Action item - Scan the entries for "layered". Every line that holds it is to be copied.

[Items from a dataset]
Content starts

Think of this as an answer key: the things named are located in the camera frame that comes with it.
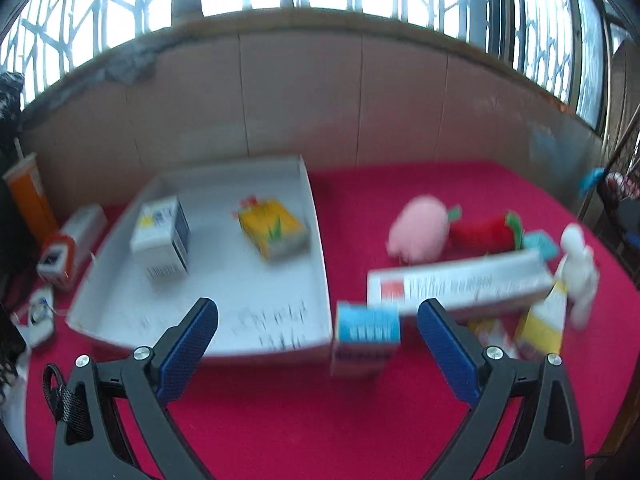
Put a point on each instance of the yellow box with green print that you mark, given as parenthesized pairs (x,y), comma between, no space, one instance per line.
(270,227)

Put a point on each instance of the pink plush toy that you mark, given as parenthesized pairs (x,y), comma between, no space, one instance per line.
(417,230)

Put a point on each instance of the light teal small box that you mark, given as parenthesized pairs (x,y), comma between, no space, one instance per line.
(542,245)

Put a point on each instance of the white orange striped packet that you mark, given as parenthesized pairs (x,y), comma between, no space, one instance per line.
(492,335)

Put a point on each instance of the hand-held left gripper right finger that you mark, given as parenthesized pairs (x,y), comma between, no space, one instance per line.
(447,355)

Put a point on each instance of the red chili plush toy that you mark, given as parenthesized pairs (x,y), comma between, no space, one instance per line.
(480,232)

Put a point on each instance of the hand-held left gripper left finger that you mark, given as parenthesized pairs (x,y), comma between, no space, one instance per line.
(187,350)

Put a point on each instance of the blue and white box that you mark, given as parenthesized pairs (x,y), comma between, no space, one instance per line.
(365,340)

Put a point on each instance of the long white box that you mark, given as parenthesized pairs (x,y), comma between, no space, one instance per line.
(475,282)

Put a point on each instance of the white charger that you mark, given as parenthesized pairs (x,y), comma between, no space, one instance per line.
(40,315)

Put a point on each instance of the white plush figure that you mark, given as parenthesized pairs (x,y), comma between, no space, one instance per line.
(580,270)

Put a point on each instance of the white cardboard tray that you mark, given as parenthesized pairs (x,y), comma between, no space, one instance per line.
(225,280)

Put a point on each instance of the orange cup with straw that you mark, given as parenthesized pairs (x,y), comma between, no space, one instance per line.
(30,195)

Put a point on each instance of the white and black box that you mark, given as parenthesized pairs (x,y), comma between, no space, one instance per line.
(160,240)

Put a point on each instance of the white and yellow box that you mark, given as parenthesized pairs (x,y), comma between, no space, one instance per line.
(542,325)

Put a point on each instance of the white orange power bank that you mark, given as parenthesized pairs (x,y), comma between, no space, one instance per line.
(65,250)

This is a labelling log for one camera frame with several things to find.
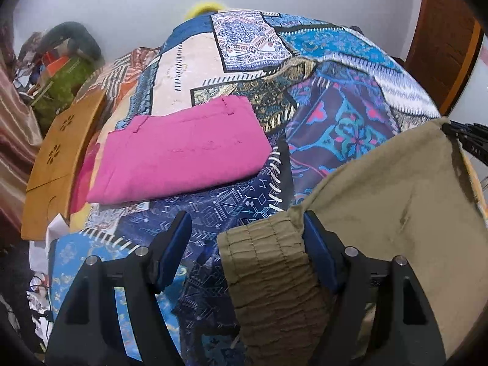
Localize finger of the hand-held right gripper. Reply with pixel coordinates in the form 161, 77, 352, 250
442, 120, 488, 168

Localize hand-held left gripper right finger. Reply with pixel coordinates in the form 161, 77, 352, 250
303, 210, 447, 366

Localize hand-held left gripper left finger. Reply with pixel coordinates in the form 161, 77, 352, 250
45, 210, 193, 366

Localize olive green pants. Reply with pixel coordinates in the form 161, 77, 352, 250
217, 117, 488, 366

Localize pink folded pants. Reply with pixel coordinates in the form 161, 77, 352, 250
87, 96, 273, 204

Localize brown wooden door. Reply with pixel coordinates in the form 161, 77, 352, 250
404, 0, 486, 116

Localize white cloth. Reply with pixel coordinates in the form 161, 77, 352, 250
27, 213, 70, 313

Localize patchwork printed blanket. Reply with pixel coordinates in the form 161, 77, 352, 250
27, 9, 443, 366

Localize wooden lap tray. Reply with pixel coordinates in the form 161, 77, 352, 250
21, 91, 107, 241

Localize orange striped cloth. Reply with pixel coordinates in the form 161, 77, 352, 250
76, 48, 161, 123

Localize brown satin curtain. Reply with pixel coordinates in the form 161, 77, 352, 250
0, 19, 43, 237

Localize green patterned bag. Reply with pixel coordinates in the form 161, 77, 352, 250
32, 56, 96, 130

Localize dark grey curved cushion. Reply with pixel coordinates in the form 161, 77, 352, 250
42, 22, 103, 62

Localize yellow fluffy object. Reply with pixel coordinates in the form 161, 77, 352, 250
185, 2, 229, 20

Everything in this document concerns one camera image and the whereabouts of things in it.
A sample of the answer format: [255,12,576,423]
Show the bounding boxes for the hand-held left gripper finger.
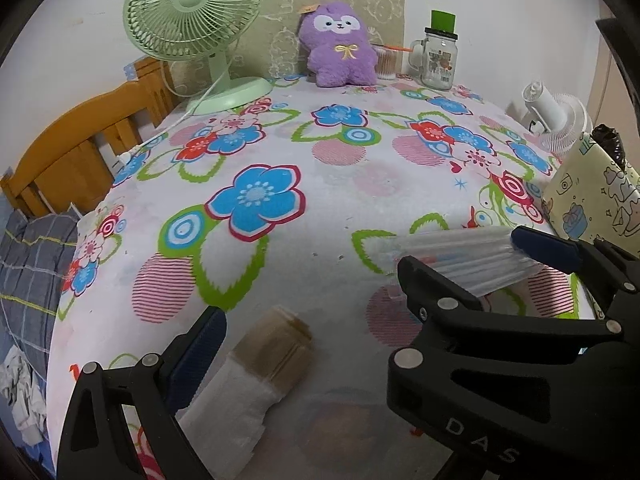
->
[57,305,228,480]

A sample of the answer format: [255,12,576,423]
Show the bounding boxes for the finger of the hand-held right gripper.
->
[511,225,640,312]
[387,256,628,403]

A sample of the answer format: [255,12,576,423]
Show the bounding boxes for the pale green cartoon print bag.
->
[540,130,640,256]

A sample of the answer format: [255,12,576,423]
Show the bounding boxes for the clear plastic bag pack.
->
[395,227,558,301]

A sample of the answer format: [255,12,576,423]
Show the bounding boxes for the black plastic bag roll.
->
[590,124,628,171]

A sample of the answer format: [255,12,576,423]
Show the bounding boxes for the small white fan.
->
[521,80,594,156]

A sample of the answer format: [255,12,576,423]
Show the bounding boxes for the floral tablecloth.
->
[47,72,601,480]

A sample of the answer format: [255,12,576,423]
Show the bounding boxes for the white crumpled cloth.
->
[0,345,48,446]

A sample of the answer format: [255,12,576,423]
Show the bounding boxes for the grey plaid blanket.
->
[0,207,83,361]

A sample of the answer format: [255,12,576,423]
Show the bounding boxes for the glass jar mug green lid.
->
[407,9,460,92]

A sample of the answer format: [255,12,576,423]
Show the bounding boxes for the cotton swab jar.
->
[375,44,416,81]

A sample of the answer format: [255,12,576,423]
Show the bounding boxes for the purple plush toy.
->
[297,1,378,87]

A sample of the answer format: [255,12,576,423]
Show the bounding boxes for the green desk fan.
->
[122,0,275,117]

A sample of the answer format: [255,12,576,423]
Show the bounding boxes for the white fan cable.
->
[117,57,226,166]

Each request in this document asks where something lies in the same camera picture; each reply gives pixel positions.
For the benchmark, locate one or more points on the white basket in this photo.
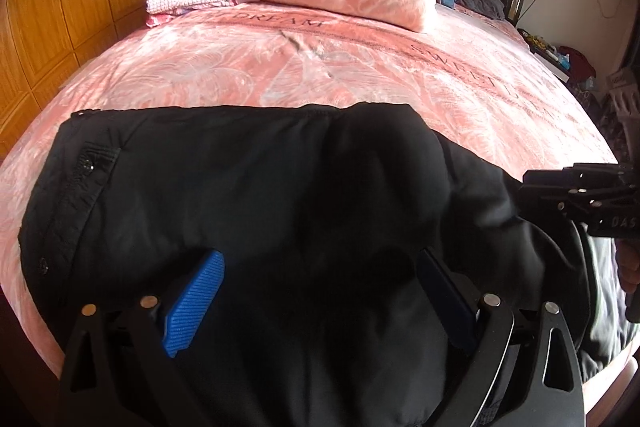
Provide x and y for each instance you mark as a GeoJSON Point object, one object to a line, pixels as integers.
{"type": "Point", "coordinates": [622, 84]}

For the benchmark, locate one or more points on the cluttered black nightstand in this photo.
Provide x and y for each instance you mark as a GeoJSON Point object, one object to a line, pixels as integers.
{"type": "Point", "coordinates": [542, 52]}

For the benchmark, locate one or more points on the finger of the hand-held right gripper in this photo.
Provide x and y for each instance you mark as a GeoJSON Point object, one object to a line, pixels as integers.
{"type": "Point", "coordinates": [575, 202]}
{"type": "Point", "coordinates": [590, 176]}

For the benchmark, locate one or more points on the wooden wardrobe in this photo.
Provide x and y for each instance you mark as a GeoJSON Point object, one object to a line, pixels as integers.
{"type": "Point", "coordinates": [65, 7]}

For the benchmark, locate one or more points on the black jacket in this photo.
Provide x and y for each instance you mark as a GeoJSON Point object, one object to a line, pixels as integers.
{"type": "Point", "coordinates": [280, 187]}

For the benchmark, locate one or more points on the maroon cloth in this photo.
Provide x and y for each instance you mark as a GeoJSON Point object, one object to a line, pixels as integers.
{"type": "Point", "coordinates": [580, 63]}

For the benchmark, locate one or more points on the pink leaf-pattern bed blanket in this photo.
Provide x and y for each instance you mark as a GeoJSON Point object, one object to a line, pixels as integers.
{"type": "Point", "coordinates": [350, 67]}

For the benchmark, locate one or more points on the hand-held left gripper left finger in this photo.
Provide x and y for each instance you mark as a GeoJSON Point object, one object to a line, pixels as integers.
{"type": "Point", "coordinates": [196, 297]}

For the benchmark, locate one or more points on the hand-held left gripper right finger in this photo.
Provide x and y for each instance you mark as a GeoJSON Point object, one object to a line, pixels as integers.
{"type": "Point", "coordinates": [445, 294]}

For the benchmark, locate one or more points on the person's right hand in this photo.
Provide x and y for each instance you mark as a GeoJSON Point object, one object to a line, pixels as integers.
{"type": "Point", "coordinates": [630, 264]}

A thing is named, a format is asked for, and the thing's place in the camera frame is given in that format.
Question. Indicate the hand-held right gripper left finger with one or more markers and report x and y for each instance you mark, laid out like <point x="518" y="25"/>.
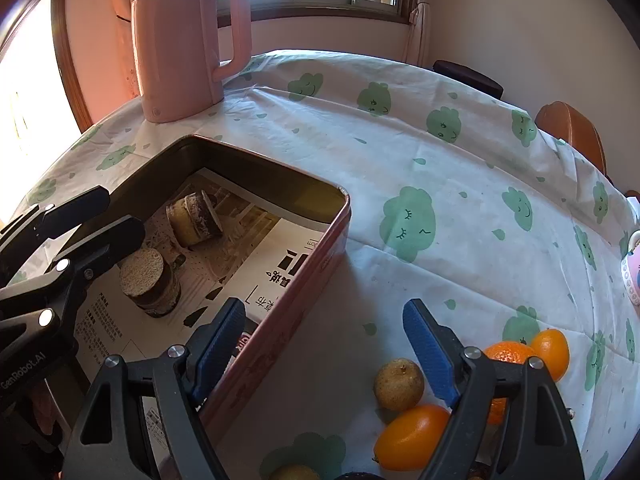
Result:
<point x="220" y="345"/>

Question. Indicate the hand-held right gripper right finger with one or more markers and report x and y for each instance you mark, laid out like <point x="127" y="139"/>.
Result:
<point x="430" y="355"/>

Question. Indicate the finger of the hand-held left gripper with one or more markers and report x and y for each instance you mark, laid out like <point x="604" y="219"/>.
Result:
<point x="75" y="205"/>
<point x="110" y="235"/>

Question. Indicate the brown-yellow round fruit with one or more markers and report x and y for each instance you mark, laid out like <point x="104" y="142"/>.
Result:
<point x="398" y="384"/>
<point x="295" y="474"/>

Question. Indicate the pink tin box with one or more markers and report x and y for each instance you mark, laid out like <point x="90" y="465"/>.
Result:
<point x="280" y="330"/>

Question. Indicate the large oval orange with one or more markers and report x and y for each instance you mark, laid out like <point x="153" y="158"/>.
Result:
<point x="410" y="437"/>

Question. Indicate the sesame topped layered cake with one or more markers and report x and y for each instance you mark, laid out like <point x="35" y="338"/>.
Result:
<point x="150" y="285"/>

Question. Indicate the round mandarin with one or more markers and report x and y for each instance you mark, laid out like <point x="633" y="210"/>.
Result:
<point x="505" y="352"/>

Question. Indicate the brown layered cake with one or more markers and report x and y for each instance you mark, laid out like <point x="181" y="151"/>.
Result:
<point x="195" y="220"/>

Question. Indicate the printed paper liner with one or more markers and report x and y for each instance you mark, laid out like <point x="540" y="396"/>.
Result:
<point x="260" y="245"/>

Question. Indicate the small oval orange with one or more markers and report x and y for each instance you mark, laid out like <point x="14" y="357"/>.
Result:
<point x="550" y="352"/>

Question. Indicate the pink electric kettle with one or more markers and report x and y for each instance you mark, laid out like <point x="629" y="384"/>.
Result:
<point x="175" y="50"/>

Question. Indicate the pink patterned curtain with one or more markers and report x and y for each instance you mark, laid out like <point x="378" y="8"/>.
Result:
<point x="122" y="10"/>

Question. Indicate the dark padded chair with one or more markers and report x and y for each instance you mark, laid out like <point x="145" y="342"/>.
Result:
<point x="467" y="77"/>

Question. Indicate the white curtain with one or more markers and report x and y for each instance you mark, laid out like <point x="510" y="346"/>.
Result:
<point x="419" y="10"/>

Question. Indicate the bright wooden frame window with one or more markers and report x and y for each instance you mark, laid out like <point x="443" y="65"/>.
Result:
<point x="30" y="85"/>

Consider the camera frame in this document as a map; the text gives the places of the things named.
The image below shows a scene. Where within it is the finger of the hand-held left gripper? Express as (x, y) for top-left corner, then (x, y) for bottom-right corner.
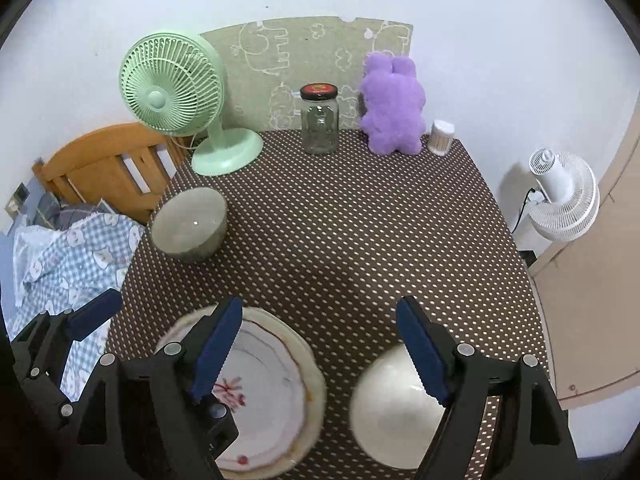
(10, 288), (124, 431)
(197, 395), (240, 458)

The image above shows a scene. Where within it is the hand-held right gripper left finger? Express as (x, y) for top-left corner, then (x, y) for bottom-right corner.
(75, 296), (244, 480)

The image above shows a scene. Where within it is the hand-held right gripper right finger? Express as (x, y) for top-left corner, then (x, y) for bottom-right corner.
(396, 295), (581, 480)

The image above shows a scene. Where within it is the red patterned white plate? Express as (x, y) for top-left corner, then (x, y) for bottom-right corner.
(165, 317), (313, 472)

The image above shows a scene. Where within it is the grey floral bowl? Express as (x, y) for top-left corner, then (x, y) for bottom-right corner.
(150, 187), (228, 262)
(350, 342), (453, 471)

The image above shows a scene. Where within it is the yellow floral plate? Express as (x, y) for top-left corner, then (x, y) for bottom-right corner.
(154, 306), (327, 480)

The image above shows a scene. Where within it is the blue checked blanket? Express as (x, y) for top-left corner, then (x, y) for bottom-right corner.
(10, 205), (146, 401)

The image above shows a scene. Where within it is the grey blue pillow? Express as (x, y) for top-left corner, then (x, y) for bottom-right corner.
(22, 195), (106, 231)

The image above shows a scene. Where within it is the brown polka dot tablecloth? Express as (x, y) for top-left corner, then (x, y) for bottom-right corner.
(102, 127), (553, 480)

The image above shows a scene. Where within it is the wooden bed headboard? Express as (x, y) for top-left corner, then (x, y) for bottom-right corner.
(32, 122), (193, 226)

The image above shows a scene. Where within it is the white standing fan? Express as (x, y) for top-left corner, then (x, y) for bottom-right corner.
(527, 147), (600, 242)

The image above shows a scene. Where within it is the cotton swab container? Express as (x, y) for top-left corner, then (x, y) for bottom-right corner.
(427, 119), (455, 156)

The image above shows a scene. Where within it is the green table fan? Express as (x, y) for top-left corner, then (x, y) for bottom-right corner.
(118, 32), (264, 177)

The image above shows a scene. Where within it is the glass jar red lid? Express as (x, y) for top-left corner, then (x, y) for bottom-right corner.
(300, 82), (341, 155)

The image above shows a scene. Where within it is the purple plush toy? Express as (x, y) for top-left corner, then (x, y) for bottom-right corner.
(357, 51), (427, 155)

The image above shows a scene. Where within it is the black power cable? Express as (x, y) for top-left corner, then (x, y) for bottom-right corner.
(510, 186), (546, 235)

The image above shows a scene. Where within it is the green elephant wall mat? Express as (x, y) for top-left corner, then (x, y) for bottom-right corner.
(200, 16), (413, 131)

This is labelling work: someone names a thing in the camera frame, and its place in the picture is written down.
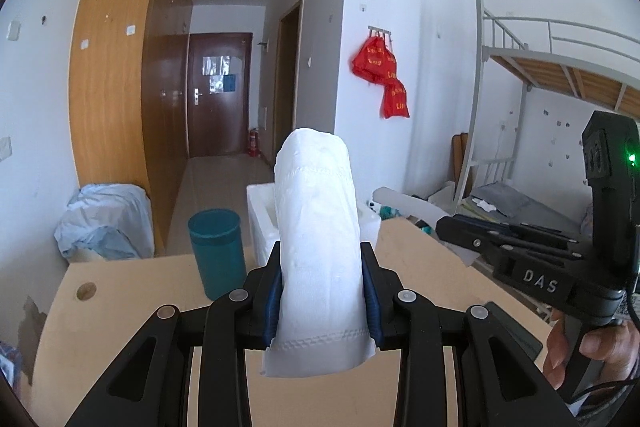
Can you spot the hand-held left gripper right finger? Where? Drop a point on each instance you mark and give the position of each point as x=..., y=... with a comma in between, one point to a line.
x=371, y=307

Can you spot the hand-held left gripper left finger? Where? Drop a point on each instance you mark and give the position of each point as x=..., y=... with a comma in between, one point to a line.
x=274, y=307

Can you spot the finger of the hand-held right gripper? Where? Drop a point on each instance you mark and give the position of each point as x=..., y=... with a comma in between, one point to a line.
x=460, y=234
x=530, y=229

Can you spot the white tissue paper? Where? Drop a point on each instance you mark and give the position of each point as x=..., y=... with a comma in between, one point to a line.
x=320, y=232

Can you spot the white foam box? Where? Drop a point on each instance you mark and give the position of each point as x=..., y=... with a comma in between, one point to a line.
x=260, y=219

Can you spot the person's right hand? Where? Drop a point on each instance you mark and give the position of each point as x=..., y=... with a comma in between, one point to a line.
x=607, y=349

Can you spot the white foam lid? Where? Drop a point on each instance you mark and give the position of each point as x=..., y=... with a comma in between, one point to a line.
x=405, y=202

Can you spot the leaning wooden board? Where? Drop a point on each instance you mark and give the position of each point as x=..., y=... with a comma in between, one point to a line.
x=459, y=159

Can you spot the teal cylindrical canister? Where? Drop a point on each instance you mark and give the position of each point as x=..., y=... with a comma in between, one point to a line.
x=215, y=247

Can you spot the red printed bag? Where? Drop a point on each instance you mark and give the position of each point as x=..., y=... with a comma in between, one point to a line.
x=396, y=101
x=372, y=62

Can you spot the white metal bunk bed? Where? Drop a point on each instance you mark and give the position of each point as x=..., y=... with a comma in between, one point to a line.
x=545, y=66

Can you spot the red fire extinguisher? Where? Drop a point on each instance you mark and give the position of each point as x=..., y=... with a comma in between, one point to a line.
x=253, y=143

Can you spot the dark brown door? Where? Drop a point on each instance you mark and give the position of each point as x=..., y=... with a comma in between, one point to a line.
x=220, y=127

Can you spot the plastic covered pile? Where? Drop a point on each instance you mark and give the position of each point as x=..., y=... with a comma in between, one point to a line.
x=105, y=222

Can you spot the brown side door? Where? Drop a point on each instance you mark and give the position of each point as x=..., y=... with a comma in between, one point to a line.
x=287, y=87

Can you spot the taped paper notices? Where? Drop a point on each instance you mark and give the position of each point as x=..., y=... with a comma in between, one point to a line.
x=220, y=74

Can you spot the wooden wardrobe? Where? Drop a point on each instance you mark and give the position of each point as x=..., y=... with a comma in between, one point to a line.
x=115, y=107

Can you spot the metal wall hook rack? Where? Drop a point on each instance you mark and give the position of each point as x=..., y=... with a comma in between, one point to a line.
x=380, y=31

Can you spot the white wall socket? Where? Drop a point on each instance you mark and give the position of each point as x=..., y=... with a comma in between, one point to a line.
x=4, y=148

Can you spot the white wall switch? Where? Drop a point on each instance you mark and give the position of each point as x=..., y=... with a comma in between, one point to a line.
x=14, y=31

Content ends

Solution below -
Question. Indicate the sesame topped layered cake with one or more markers and report x and y for each instance you mark, laid out like <point x="35" y="338"/>.
Question. Indicate the brown layered cake with one or more markers and report x and y for each instance you mark, laid out like <point x="181" y="151"/>.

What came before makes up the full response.